LOPFor the same reason I was looking at the footage — like, say, the scene with Justin when he's cleaning up Mayer's apartment, he puts the camera down and rubs [Mayer’s] back. If you're watching that in a fiction film, it means one thing. But as soon as you’re thinking if Justin was making the choice to include that, it's a very different thing for me as a storyteller, as opposed to perhaps [me] making commentary of my own involvement in this person’s life.”

Vishner did finally commit suicide; 12 hours after dropping off his cat with writer Michael Ventura in Texas, he fulfilled the act on on August 22, 2013. The night before his death, Vishner told Ventura while smiling, “Part of me really wants to see the movie."

On reflection of that, Justin added,  “I don't know if the film could have happened if I didn't have the access to his doctors. Doctor [Shuller] really let me into the process and was also there to consult with me when I had questions about what was going on and whether my role and the film's role was helping him or hurting. And that was really important. 

“I also spent a lot of time with his psychiatrist and Meyer, filming them. In the end, he chose not to be in the film and I respected that. But it was not such a good process to watch, and there are few moments when I actually participated in the therapy. But, to go on with what Dave what saying, there's so much sadness that we filmed that you have to take this step back when you editing and try to decide how much can a viewer take. Also, how do you set somebody up who's in that state without crossing somebody out?”

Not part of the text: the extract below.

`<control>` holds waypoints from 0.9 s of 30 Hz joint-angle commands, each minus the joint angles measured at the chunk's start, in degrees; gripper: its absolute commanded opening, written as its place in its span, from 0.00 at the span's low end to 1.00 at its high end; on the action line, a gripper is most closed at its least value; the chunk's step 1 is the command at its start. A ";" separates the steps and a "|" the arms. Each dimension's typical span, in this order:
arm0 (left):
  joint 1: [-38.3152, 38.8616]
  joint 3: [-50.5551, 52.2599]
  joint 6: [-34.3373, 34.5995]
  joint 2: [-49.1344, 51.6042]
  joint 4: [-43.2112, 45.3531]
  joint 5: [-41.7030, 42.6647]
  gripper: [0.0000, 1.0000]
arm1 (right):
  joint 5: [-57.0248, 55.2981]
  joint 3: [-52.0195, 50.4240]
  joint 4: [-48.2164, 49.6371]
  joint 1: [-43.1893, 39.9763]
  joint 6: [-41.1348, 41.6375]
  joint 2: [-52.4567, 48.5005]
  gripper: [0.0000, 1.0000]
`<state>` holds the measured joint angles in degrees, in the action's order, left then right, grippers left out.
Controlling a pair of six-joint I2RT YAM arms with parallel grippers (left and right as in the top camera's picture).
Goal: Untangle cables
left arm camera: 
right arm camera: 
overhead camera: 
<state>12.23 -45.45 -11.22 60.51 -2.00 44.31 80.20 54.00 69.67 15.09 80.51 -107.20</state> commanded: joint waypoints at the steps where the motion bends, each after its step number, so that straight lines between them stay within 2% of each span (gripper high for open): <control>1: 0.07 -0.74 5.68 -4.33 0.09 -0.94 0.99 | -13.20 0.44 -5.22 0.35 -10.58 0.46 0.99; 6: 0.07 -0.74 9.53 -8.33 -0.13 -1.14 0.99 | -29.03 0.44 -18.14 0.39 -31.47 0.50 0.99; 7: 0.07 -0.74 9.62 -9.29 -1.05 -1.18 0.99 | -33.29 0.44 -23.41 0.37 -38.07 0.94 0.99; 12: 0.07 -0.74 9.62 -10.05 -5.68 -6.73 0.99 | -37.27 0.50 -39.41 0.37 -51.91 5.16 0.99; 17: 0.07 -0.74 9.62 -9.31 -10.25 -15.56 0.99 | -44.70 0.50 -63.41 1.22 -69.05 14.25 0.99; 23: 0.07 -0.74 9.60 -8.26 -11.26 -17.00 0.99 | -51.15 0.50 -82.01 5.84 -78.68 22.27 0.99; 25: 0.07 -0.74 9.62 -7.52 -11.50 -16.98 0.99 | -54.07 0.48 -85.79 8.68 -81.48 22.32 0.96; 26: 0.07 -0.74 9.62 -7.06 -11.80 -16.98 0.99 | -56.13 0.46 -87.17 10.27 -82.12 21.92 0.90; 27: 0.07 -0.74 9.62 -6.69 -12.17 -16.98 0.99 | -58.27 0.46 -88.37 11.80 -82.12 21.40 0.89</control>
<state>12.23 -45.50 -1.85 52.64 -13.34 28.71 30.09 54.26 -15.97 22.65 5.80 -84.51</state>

Thankfully, he and Mehlman have substantial experience as the co-founders of Shadowbox Films. An Schein is known for his work on cinéma vérité films which also includes directing America Rebuilds: A Year at Ground Zero and as the cinematographer for the documentary My So-Called Enemy.

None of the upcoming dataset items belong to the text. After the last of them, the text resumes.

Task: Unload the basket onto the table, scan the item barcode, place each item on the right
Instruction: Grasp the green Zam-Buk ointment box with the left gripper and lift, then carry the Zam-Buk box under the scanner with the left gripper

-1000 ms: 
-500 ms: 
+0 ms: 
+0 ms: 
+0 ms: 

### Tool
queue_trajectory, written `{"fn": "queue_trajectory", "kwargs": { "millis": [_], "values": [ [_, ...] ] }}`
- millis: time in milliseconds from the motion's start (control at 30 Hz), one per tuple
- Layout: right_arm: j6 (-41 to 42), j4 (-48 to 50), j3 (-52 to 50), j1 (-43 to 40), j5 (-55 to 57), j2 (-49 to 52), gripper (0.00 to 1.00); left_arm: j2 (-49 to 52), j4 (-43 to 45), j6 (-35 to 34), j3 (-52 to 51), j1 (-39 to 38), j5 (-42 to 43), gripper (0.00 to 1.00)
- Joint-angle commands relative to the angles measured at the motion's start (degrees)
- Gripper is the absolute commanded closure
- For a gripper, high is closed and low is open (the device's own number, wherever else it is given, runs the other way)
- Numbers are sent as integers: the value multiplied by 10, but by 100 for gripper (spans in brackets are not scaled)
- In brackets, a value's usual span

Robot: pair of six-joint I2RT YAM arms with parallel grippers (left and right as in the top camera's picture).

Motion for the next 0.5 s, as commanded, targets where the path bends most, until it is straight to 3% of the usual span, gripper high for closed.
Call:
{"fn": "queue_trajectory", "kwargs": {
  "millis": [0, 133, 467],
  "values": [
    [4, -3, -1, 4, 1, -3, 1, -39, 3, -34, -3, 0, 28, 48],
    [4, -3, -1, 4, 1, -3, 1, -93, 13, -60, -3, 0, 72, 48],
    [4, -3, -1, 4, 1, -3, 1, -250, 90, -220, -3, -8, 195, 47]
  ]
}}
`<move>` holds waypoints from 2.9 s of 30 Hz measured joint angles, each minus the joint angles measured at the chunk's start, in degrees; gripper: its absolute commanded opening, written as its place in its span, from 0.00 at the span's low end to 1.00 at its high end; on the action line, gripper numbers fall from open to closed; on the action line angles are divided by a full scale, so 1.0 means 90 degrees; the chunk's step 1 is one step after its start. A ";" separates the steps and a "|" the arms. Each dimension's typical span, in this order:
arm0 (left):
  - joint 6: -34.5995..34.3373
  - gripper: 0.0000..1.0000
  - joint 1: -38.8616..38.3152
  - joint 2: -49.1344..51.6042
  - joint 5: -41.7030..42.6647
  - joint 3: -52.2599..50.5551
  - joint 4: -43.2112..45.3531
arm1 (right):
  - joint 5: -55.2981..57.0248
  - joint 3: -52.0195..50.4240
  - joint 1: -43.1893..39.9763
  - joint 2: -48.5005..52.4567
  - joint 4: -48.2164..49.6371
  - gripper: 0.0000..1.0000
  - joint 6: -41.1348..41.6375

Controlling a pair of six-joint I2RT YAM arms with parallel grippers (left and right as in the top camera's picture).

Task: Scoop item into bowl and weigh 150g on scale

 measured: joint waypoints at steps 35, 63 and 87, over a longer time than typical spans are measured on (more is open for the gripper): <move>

Born in New York, he attended the Bronx-based Horace Mann School, Baltimore’s Johns Hopkins University where he graduated in 1990. After working for a  film company in NYC, he returned to school earning a documentary film master's degree from Stanford University where he met Mehlman who became an established film editor. For more than 20 years, he’s worked on films that have appeared on The BBC, The Discovery Channel, HBO, and PBS.

Now after this long process of creation, stressing out his wife (who gave birth over the course of the film’s creation), Schein is finally at work on something else. “I’m working on several projects right now. I made a film in ’93 about homeless kids in San Francisco. It's called Down on Polk Street and was my thesis film at grad school. It became this HBO film on Black Tar heroin that I worked on with Steven Okazaki. Anyway, I have all this amazing footage and now I’m in touch with some of the kids who are grown-ups now. i'm going back to find them, it's pretty intense…”

Yet there’s still some cleaning up to do after all that Vishner left behind. “Over the years like every decade, his friends would take his stuff and put it in boxes in this warehouse. That was the collection that he sold to the University of Michigan. When he was done, there was still a whole new round of stuff that I [saved]. Some of it was garbage, but it was like a treasure hunt. I went to the University and over the course of four days looked it up.  I looked through a hundred and seventy-five boxes, because he had 40 years of stuff, photos with John Lennon, posters, and this amazing [archive].

“After he died I [cleaned] up [his apartment.] I kept a few posters… And also I have all his t-shirts. They’re in my basement, the ones that I could clean [laughs]. I would love to give them somewhere. I wish the University of Michigan would take the t-shirts but... I guess, storing textiles is a whole other thing so they said no. I'd thought about it, but I really need to move on. I’ve done enough but hopefully that’s the last thing I have to do to close the book on this — find a place for those t-shirts.”